Monpavon lui fit signe d’écouter. Une voiture roulait sourdement dans l’avenue du quai. Le timbre d’arrivée sonna précipitamment plusieurs coups de suite. Le marquis comptait à haute voix… « Un, deux, trois quatre… » Au cinquième, il se leva :

« Plus d’espoir maintenant. Voilà l’autre qui arrive » dit-il, faisant allusion à la superstition parisienne qui voulait que cette visite du souverain fût toujours fatale aux moribonds.

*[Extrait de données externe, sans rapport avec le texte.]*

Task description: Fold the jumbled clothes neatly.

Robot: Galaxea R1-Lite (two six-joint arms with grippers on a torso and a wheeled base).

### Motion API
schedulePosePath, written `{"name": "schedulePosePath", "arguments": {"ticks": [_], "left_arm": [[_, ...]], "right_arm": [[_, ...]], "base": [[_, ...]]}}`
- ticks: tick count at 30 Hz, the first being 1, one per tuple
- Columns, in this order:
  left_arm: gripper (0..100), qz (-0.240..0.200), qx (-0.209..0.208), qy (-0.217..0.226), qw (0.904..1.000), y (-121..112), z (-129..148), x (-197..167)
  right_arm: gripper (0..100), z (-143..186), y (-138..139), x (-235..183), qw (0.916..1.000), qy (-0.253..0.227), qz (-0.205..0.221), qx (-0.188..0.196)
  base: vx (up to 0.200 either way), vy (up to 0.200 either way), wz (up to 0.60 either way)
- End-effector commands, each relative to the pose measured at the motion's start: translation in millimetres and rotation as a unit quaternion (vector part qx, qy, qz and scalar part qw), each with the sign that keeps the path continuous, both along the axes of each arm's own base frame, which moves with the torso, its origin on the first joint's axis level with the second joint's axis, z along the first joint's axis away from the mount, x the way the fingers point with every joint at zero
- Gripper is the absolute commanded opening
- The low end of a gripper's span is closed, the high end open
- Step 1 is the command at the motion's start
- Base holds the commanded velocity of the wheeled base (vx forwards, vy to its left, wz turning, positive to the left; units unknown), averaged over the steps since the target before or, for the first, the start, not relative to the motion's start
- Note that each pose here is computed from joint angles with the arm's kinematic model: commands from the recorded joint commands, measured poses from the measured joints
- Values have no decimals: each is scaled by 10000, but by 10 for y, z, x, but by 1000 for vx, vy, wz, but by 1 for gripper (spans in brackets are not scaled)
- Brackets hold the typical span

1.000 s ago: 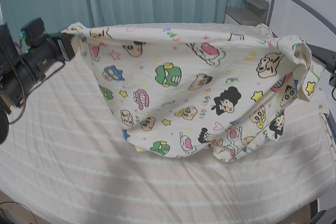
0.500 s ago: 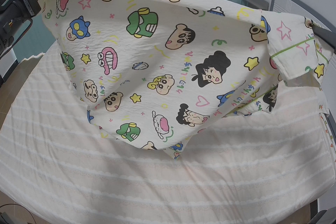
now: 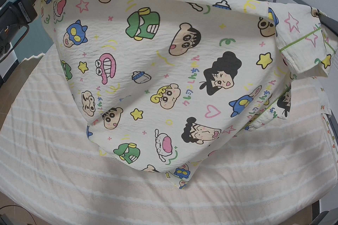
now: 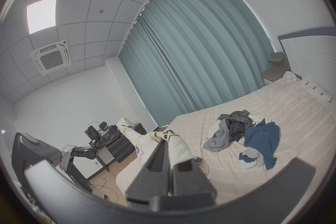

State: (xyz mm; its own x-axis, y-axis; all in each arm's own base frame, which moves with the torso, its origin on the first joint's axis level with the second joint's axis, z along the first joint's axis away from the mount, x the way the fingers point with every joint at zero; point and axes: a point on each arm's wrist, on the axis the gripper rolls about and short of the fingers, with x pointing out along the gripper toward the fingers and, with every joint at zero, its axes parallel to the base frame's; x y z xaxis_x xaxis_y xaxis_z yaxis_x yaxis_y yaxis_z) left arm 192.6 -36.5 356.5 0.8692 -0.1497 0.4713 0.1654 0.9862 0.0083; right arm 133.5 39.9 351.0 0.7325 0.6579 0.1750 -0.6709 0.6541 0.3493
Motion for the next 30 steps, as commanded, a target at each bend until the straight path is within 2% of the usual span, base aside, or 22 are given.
{"name": "schedulePosePath", "arguments": {"ticks": [1, 15, 30], "left_arm": [[0, 5, 8, 45, 10000, 0, -30, 3], [0, -5, 52, 201, 9998, 1, -131, -4], [0, 5, 92, 209, 9997, 12, -159, -63]], "right_arm": [[0, -3, 0, -5, 10000, -1, 13, 0], [0, -28, 3, 7, 10000, 62, 16, 0], [0, -52, 6, 23, 9999, 127, 25, -8]], "base": [[-200, 0, 0], [-200, 0, 0], [0, 0, 0]]}}
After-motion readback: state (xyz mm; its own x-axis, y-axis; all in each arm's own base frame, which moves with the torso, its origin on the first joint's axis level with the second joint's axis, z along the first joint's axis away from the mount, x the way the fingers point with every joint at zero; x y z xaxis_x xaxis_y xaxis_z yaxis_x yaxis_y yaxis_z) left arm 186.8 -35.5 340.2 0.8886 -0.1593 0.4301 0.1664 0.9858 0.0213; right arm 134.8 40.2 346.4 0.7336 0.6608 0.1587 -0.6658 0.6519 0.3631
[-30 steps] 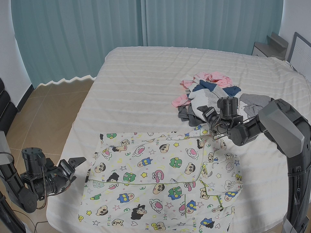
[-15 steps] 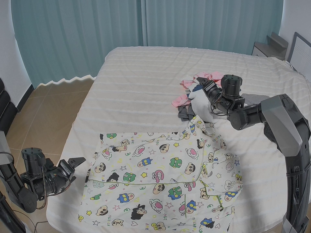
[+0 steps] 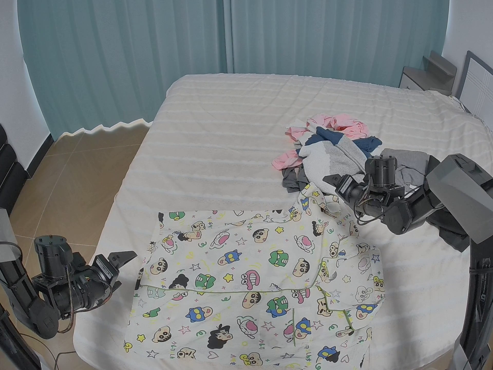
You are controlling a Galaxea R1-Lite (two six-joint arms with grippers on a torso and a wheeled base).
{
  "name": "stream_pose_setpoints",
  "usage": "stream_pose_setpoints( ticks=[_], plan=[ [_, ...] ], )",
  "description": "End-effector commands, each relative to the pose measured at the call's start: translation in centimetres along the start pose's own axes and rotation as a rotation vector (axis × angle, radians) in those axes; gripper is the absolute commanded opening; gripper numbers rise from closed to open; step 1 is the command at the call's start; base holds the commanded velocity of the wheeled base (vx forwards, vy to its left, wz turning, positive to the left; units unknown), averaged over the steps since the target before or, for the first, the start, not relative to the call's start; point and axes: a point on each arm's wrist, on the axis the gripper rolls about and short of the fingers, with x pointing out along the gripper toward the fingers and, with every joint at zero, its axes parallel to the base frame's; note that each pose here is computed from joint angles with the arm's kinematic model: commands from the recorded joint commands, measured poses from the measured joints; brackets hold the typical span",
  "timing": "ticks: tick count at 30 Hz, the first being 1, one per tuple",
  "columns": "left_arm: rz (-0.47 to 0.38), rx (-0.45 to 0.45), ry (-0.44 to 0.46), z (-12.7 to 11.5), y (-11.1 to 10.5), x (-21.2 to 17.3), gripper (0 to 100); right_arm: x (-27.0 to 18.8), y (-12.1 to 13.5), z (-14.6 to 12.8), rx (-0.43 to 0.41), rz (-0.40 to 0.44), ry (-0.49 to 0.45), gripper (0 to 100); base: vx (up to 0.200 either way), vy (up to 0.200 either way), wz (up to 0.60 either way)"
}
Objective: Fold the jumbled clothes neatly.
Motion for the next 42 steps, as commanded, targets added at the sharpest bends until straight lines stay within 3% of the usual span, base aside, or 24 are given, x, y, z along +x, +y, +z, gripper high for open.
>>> stream_pose_setpoints(
  ticks=[1, 7, 15, 18, 24, 29, 42],
  plan=[
    [0.001, 0.000, 0.006, -0.1, 0.0, 0.0, 100, -1.0, -1.2, -0.5, 0.033, -0.032, 0.034, 100, 0.000, 0.000, 0.00],
    [0.007, -0.001, 0.012, -0.2, 0.1, 0.0, 100, 1.4, -1.6, -3.2, 0.131, -0.045, 0.082, 100, 0.000, 0.000, 0.00],
    [0.009, -0.001, 0.013, -0.3, 0.2, 0.0, 100, 4.0, -3.0, -5.2, 0.132, -0.077, 0.104, 100, 0.000, 0.000, 0.00],
    [0.018, -0.004, 0.020, -0.3, 0.3, 0.1, 100, 5.3, -3.2, -5.2, 0.125, -0.080, 0.068, 100, 0.000, 0.000, 0.00],
    [0.020, -0.004, 0.021, -0.4, 0.4, 0.1, 100, 7.4, -2.0, -3.2, 0.130, -0.030, -0.049, 100, 0.000, 0.000, 0.00],
    [0.020, -0.004, 0.021, -0.4, 0.4, 0.1, 100, 7.9, -0.8, -1.7, 0.114, 0.016, -0.093, 100, 0.000, 0.000, 0.00],
    [0.024, -0.004, 0.024, -0.4, 0.5, 0.1, 100, 7.5, 4.0, 5.2, 0.104, 0.122, -0.306, 100, 0.000, 0.000, 0.00]
  ],
)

De partout les laquais se hâtaient ouvraient les portes à deux battants, formaient la haie tandis que le suisse, le chapeau en bataille, annonçait du retentissement de sa pique sur les dalles le passage de deux ombres augustes, que Jansoulet ne fit qu’entrevoir confusément derrière la livrée, mais qu’il aperçut dans une longue perspective de portes ouvertes, gravissant le grand escalier, précédées d’un valet portant un candélabre. La femme montait droite et fière, enveloppée de ses noires mantilles d’Espagnole ; l’homme se tenait à la rampe, plus lent et fatigué, le collet de son pardessus clair remontant sur un dos un peu voûté qu’agitait un sanglot convulsif.

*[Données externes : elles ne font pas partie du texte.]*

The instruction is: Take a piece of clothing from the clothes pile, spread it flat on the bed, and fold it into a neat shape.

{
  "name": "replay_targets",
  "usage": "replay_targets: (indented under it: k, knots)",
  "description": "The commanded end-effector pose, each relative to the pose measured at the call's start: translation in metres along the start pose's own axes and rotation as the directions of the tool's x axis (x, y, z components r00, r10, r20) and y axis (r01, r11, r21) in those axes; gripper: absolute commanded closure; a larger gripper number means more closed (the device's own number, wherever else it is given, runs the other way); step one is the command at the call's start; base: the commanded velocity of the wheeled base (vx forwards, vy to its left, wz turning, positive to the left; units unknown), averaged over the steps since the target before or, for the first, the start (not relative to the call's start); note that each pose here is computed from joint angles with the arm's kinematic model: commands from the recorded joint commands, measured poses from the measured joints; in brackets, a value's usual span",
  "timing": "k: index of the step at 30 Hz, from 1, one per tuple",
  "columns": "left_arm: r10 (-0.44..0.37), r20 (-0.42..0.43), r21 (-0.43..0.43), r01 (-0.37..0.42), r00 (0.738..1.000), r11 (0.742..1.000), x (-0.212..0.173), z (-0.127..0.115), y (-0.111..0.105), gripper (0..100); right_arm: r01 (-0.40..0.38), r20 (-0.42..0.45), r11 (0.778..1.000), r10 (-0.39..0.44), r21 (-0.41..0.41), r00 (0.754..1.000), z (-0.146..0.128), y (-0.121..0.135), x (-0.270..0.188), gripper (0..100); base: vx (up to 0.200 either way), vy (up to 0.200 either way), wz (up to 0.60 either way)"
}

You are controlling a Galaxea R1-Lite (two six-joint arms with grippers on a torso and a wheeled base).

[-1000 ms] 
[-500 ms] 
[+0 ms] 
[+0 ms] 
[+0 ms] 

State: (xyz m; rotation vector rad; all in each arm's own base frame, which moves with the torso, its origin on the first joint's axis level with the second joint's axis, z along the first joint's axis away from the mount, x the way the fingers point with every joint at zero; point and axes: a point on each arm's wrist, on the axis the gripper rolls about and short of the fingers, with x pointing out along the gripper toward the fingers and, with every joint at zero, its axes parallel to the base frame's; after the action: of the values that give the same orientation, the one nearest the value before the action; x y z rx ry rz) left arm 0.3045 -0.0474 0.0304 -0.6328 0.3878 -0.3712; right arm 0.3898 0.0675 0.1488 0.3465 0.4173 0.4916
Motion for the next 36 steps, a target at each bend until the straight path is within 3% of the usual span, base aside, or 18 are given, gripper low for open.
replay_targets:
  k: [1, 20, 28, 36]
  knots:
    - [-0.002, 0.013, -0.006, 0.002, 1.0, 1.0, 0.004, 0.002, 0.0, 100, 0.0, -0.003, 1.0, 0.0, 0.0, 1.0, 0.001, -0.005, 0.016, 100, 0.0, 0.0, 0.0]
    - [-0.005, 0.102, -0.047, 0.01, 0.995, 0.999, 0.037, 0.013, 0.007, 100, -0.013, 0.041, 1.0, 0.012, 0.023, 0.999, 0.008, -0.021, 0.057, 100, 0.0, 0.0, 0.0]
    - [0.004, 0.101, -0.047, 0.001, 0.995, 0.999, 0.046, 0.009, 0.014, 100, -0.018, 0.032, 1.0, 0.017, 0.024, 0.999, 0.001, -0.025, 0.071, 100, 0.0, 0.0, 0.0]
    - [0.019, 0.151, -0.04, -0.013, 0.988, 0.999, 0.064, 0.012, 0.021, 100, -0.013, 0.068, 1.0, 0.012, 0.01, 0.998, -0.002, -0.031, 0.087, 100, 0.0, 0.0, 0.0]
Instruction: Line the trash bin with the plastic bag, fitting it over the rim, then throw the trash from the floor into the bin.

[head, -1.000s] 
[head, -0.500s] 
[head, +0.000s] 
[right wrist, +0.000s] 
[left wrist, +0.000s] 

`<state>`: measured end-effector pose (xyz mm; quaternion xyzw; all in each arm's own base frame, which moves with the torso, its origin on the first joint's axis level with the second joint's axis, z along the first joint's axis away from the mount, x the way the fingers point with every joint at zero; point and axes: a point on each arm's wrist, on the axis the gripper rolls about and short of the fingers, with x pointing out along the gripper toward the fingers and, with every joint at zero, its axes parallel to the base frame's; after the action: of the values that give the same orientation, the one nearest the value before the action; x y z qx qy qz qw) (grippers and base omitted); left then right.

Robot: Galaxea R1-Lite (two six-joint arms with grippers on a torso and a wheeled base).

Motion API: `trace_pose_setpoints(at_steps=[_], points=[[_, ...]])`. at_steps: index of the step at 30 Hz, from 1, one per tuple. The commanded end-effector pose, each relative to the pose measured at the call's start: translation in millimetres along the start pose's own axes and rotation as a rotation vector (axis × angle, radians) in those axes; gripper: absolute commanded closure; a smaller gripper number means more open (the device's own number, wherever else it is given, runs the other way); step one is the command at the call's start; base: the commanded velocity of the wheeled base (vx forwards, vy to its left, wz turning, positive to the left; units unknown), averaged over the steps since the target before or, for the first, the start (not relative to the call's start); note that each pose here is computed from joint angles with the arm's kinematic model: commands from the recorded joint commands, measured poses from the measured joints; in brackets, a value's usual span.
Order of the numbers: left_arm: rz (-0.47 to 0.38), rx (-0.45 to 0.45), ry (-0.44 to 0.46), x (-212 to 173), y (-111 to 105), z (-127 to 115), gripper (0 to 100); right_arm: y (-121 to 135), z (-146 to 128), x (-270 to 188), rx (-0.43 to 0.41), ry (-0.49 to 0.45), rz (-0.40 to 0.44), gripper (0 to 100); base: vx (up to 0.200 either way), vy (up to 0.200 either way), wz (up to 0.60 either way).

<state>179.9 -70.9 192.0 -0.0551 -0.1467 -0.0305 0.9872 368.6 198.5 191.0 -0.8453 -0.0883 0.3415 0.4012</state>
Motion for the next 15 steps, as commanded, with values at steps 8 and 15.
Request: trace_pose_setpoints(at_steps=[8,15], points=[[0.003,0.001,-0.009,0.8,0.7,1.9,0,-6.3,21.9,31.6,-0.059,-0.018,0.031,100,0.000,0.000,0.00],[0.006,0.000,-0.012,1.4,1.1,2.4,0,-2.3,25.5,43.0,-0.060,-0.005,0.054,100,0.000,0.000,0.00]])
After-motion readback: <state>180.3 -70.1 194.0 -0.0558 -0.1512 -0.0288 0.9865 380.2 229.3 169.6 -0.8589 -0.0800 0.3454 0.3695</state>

« Allons-nous-en, Nabab. Plus rien à faire ici », dit le vieux beau, prenant Jansoulet par le bras et l’entraînant dehors. Il s’arrêta sur le seuil, la main haute, fit un petit salut du bout des gants vers celui qui mourait là-haut. « Bojou, ché… » Le geste et l’accent étaient mondains, irréprochables ; mais la voix tremblait un peu.